#### Task prompt:
From the material below, retype exactly the lines that begin at the line with "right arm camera" and end after the line with "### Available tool"; pictures stay out of the copy.

#### Material shown:

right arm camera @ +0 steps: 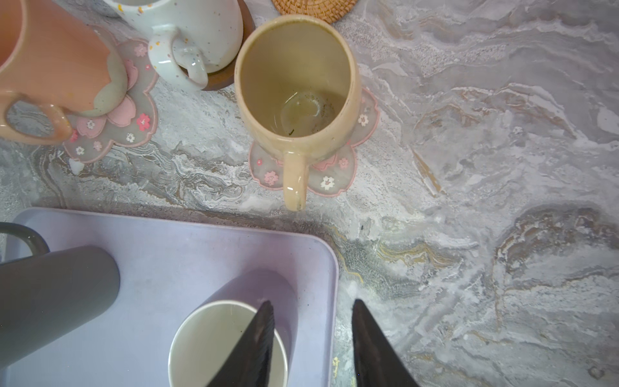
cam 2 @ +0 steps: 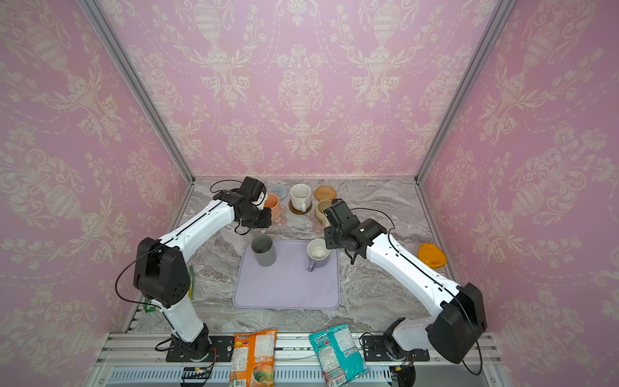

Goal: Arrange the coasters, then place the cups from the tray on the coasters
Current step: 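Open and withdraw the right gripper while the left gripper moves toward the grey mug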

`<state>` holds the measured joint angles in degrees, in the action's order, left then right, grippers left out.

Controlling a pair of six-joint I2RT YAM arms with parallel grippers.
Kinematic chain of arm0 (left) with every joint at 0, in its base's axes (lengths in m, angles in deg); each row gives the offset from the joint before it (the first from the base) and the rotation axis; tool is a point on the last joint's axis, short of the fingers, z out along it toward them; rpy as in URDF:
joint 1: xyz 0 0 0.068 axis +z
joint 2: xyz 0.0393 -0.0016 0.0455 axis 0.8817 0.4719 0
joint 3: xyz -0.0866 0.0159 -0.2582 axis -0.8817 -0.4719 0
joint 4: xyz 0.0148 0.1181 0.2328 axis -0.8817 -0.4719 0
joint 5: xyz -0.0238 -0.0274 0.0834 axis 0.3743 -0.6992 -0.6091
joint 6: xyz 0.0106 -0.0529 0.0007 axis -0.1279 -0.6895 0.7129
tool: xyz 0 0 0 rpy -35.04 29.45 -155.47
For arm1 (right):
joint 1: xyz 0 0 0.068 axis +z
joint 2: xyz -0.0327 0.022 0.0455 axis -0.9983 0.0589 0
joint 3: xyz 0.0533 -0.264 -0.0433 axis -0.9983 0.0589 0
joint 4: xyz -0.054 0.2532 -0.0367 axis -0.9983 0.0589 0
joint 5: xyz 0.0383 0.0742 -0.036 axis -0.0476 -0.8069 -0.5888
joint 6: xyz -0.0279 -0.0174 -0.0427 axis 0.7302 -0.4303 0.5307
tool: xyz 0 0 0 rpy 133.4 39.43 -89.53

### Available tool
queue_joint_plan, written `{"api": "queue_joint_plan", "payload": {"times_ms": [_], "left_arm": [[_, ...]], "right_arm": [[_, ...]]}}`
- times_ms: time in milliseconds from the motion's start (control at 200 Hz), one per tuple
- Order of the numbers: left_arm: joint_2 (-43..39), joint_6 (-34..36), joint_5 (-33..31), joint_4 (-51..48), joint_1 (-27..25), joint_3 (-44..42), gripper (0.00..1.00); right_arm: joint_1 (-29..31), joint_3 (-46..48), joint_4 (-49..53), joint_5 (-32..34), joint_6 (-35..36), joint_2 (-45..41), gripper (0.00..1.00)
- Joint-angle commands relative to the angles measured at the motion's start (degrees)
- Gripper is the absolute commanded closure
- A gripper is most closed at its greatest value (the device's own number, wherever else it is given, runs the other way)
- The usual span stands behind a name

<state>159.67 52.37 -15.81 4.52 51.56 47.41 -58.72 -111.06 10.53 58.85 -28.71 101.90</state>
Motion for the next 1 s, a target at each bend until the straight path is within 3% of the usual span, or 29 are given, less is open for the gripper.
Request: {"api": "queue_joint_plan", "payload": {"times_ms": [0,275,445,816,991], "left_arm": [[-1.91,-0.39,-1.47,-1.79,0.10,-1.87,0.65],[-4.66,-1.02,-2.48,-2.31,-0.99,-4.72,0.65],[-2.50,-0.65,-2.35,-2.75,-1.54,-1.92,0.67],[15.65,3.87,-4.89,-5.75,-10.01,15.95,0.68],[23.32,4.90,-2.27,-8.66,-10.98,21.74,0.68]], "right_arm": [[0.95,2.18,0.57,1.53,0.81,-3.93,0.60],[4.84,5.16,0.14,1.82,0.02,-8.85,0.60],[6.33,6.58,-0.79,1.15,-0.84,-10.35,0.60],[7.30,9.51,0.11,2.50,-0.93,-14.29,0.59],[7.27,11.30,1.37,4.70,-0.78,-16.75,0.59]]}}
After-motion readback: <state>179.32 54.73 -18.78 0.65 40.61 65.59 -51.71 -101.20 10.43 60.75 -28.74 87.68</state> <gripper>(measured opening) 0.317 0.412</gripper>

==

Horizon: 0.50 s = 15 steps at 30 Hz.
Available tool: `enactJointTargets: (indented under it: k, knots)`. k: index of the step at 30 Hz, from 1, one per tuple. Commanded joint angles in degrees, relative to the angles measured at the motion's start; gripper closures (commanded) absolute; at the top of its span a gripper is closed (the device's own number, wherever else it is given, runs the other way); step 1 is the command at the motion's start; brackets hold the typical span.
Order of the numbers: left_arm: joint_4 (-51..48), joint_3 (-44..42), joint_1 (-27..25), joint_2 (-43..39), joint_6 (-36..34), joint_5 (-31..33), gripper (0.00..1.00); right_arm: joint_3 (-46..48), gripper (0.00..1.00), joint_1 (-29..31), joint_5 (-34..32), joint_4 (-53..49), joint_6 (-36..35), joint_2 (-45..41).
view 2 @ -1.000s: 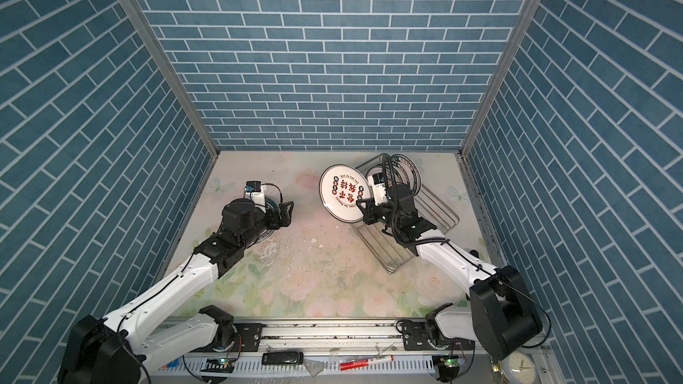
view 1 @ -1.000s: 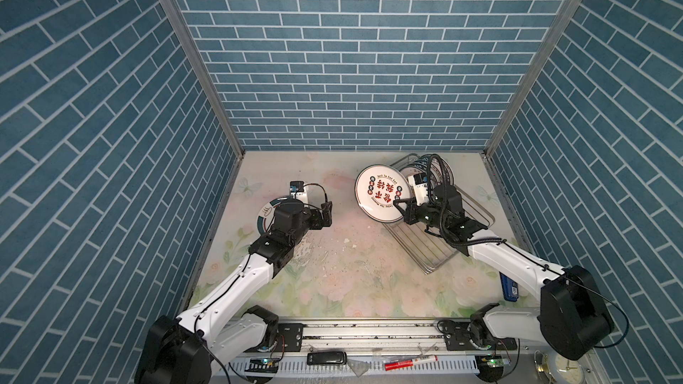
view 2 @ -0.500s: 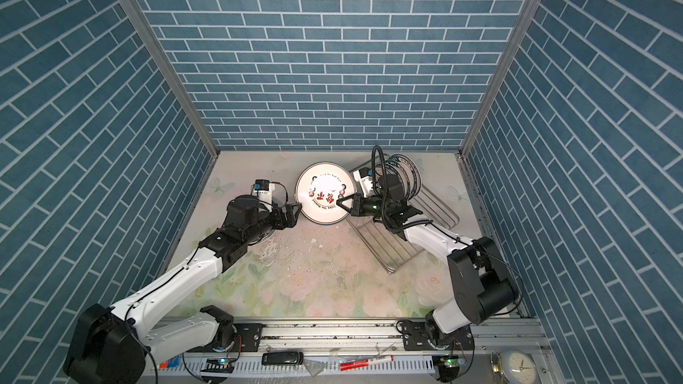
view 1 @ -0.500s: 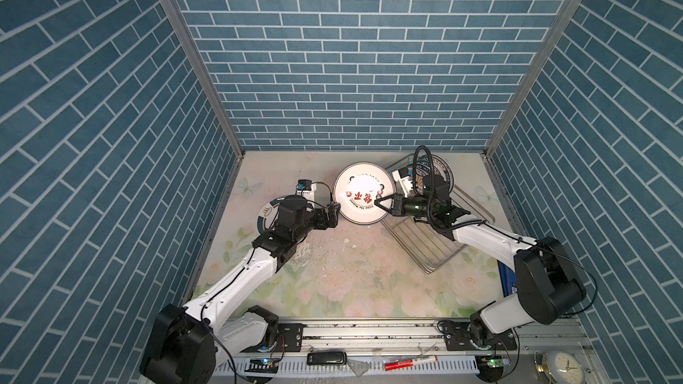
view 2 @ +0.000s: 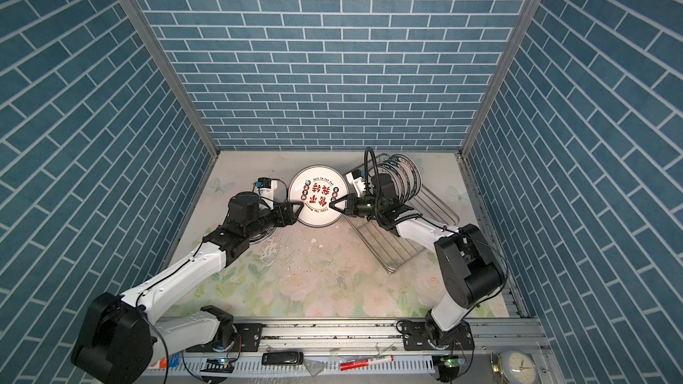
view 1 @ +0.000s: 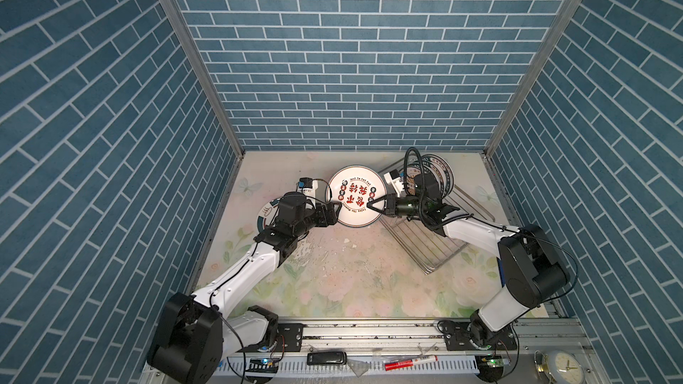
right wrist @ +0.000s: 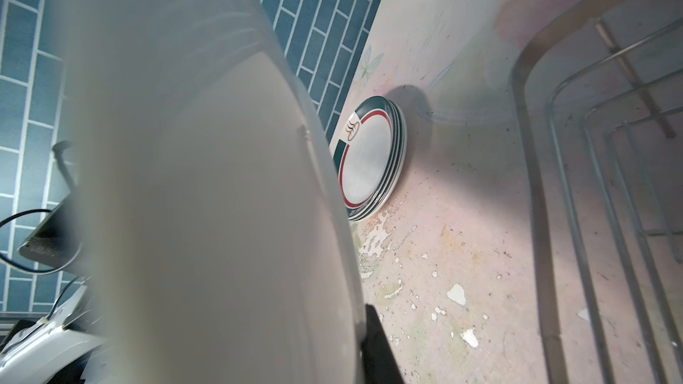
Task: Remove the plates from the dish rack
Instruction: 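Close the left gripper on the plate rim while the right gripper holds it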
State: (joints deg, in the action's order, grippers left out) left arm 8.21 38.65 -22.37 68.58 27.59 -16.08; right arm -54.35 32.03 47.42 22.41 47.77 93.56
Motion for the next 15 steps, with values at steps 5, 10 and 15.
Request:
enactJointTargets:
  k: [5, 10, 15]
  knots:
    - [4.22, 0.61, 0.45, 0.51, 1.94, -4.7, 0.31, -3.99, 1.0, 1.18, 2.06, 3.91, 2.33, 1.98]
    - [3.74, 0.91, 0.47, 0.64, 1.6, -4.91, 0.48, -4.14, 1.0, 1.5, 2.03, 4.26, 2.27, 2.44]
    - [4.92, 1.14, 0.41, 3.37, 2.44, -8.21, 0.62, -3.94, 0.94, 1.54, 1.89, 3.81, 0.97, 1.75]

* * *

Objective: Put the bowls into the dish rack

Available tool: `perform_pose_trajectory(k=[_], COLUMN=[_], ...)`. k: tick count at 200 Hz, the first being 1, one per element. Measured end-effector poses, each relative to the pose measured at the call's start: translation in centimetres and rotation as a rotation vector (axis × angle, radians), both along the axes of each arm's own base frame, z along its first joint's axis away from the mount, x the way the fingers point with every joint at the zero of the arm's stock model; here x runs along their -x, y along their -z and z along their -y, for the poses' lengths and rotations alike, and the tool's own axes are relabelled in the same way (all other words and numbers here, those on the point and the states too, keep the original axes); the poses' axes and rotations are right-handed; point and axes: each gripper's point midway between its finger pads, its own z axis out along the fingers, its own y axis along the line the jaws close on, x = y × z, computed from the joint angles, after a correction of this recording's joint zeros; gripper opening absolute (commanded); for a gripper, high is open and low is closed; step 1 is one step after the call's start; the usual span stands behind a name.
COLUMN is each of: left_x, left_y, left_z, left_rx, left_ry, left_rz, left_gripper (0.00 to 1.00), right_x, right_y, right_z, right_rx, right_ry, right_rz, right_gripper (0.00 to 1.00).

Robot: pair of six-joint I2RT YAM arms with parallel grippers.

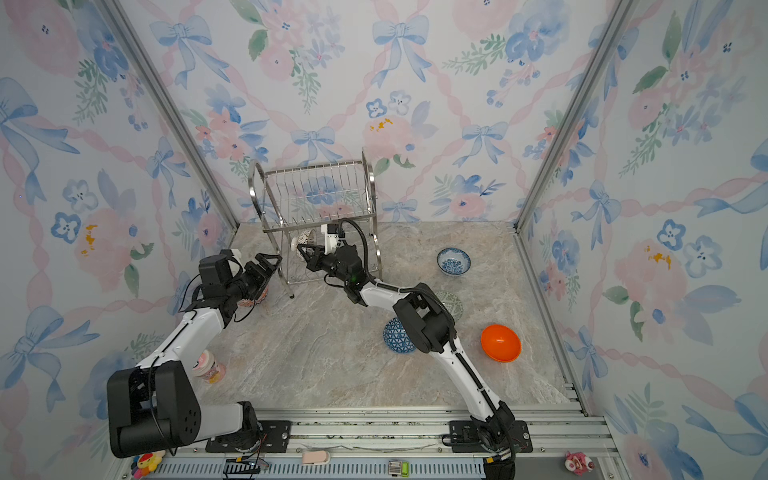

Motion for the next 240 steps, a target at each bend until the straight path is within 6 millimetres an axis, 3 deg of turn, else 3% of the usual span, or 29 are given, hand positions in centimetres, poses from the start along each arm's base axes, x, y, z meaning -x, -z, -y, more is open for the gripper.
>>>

#### Written solution:
right arm camera @ +0 steps: 
cam 2 @ +0 steps: 

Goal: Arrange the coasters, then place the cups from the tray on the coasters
Current step: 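Open and withdraw the right gripper while the left gripper moves toward the grey mug
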
`<state>` holds the measured joint angles in degrees, in the action's order, left then right, grippers left out.

Controlling a pair of six-joint I2RT YAM arms with parallel grippers.
Kinematic chain of arm0 (left) with every joint at 0, in its base's axes (lengths in m, angles in deg); each row gives the offset from the joint before it (the first from the base) and the rotation axis; tool is a point on the last joint's axis, short of the fingers, z out along it toward them; rpy as in URDF:
joint 1: xyz 0 0 0.068 axis +z
joint 2: xyz 0.0393 -0.0016 0.0455 axis 0.8817 0.4719 0
joint 3: xyz -0.0866 0.0159 -0.2582 axis -0.8817 -0.4719 0
joint 4: xyz 0.0148 0.1181 0.2328 axis -0.8817 -0.4719 0
joint 5: xyz -0.0238 -0.0274 0.0834 axis 0.3743 -0.6992 -0.6091
joint 6: xyz 0.0106 -0.0529 0.0007 axis -0.1279 -0.6895 0.7129
tool: xyz 0 0 0 rpy -35.04 29.45 -155.47
For arm1 (right):
joint 1: xyz 0 0 0.068 axis +z
joint 2: xyz -0.0327 0.022 0.0455 axis -0.9983 0.0589 0
joint 3: xyz 0.0533 -0.264 -0.0433 axis -0.9983 0.0589 0
joint 4: xyz -0.054 0.2532 -0.0367 axis -0.9983 0.0589 0
joint 5: xyz 0.0383 0.0742 -0.036 axis -0.0476 -0.8069 -0.5888
joint 6: xyz -0.0279 -0.0174 -0.0427 axis 0.7302 -0.4303 0.5307
tool: xyz 0 0 0 rpy 133.4 39.43 -89.53

### Available tool

This is the complete output.